The lines below from the one with "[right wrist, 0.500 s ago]" up to and including the one with "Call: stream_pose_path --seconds" are what you should set down, exactly and without pictures.

#### [THE DATA]
--- START ---

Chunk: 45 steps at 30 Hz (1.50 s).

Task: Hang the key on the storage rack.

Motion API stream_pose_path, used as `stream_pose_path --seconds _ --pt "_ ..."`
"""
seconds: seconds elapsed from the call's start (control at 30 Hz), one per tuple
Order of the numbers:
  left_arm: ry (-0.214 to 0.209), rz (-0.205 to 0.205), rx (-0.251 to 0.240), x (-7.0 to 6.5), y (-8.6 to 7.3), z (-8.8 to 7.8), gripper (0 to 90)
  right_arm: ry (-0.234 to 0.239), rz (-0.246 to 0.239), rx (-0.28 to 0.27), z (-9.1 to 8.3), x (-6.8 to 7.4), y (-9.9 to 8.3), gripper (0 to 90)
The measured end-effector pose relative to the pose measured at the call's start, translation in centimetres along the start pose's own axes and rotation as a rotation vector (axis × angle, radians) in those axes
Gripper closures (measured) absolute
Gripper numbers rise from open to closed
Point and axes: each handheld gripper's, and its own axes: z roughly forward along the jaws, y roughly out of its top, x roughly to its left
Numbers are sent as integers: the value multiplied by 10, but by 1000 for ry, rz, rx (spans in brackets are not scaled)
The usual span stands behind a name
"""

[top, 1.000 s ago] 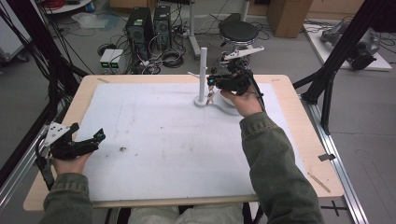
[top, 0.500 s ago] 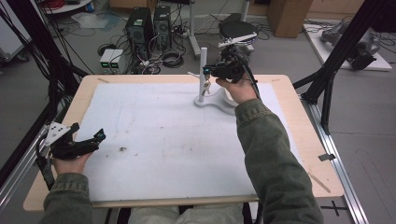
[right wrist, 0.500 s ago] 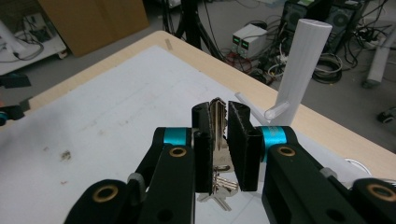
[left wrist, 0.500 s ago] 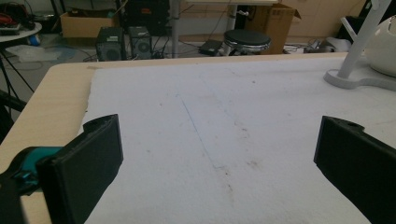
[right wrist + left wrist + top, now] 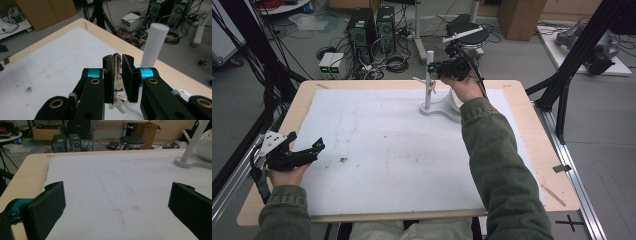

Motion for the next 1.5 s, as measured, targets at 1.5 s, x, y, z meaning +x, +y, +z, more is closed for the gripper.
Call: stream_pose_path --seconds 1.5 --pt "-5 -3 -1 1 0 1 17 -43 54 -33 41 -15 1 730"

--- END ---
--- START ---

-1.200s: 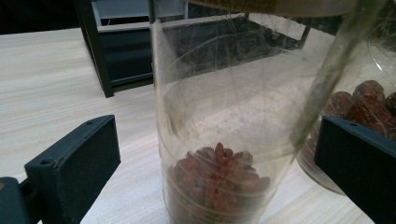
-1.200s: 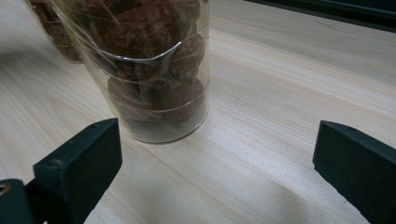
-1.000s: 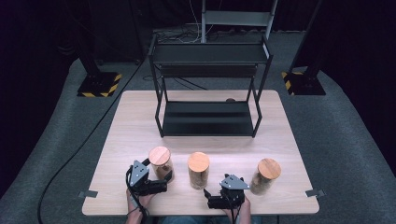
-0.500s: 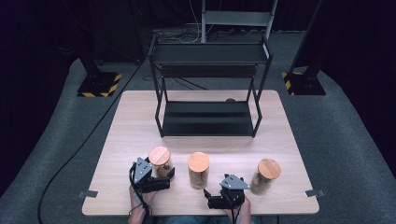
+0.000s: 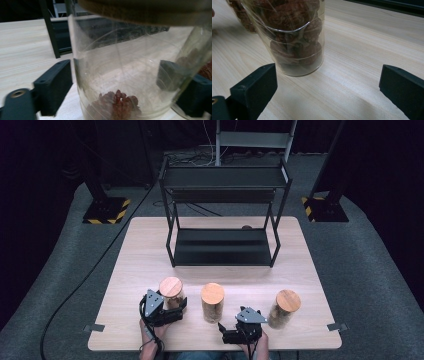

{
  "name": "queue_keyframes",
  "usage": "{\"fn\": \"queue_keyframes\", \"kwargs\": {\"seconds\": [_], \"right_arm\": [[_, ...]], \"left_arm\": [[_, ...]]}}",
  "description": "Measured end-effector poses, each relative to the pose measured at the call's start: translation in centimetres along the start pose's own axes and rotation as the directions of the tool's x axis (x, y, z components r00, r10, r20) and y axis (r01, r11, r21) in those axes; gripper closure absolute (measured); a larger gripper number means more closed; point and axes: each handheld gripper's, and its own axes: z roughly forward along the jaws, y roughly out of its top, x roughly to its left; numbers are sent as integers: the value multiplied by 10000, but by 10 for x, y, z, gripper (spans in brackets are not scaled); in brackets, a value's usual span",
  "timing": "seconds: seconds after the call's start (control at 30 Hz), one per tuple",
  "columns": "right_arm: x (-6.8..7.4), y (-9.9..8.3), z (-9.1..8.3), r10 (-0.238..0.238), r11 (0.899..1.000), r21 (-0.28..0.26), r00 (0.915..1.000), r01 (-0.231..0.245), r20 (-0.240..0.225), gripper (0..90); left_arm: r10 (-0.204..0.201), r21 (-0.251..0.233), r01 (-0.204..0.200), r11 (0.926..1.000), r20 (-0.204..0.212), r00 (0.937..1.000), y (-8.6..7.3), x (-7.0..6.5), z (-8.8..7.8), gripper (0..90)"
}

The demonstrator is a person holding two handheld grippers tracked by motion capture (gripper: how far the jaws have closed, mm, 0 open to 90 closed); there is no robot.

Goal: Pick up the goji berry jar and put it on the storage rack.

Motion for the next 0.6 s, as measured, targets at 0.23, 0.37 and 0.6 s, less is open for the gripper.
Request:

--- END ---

#### [ANSWER FOR THIS EXERCISE]
[right wrist, 0.500 s ago] 
[left wrist, 0.500 s ago] 
[right wrist + left wrist + top, now] 

Motion for the next 1.5 s, as measured, targets at 1.5 s, x, y, z meaning +x, +y, +z, more is closed for the gripper.
Call: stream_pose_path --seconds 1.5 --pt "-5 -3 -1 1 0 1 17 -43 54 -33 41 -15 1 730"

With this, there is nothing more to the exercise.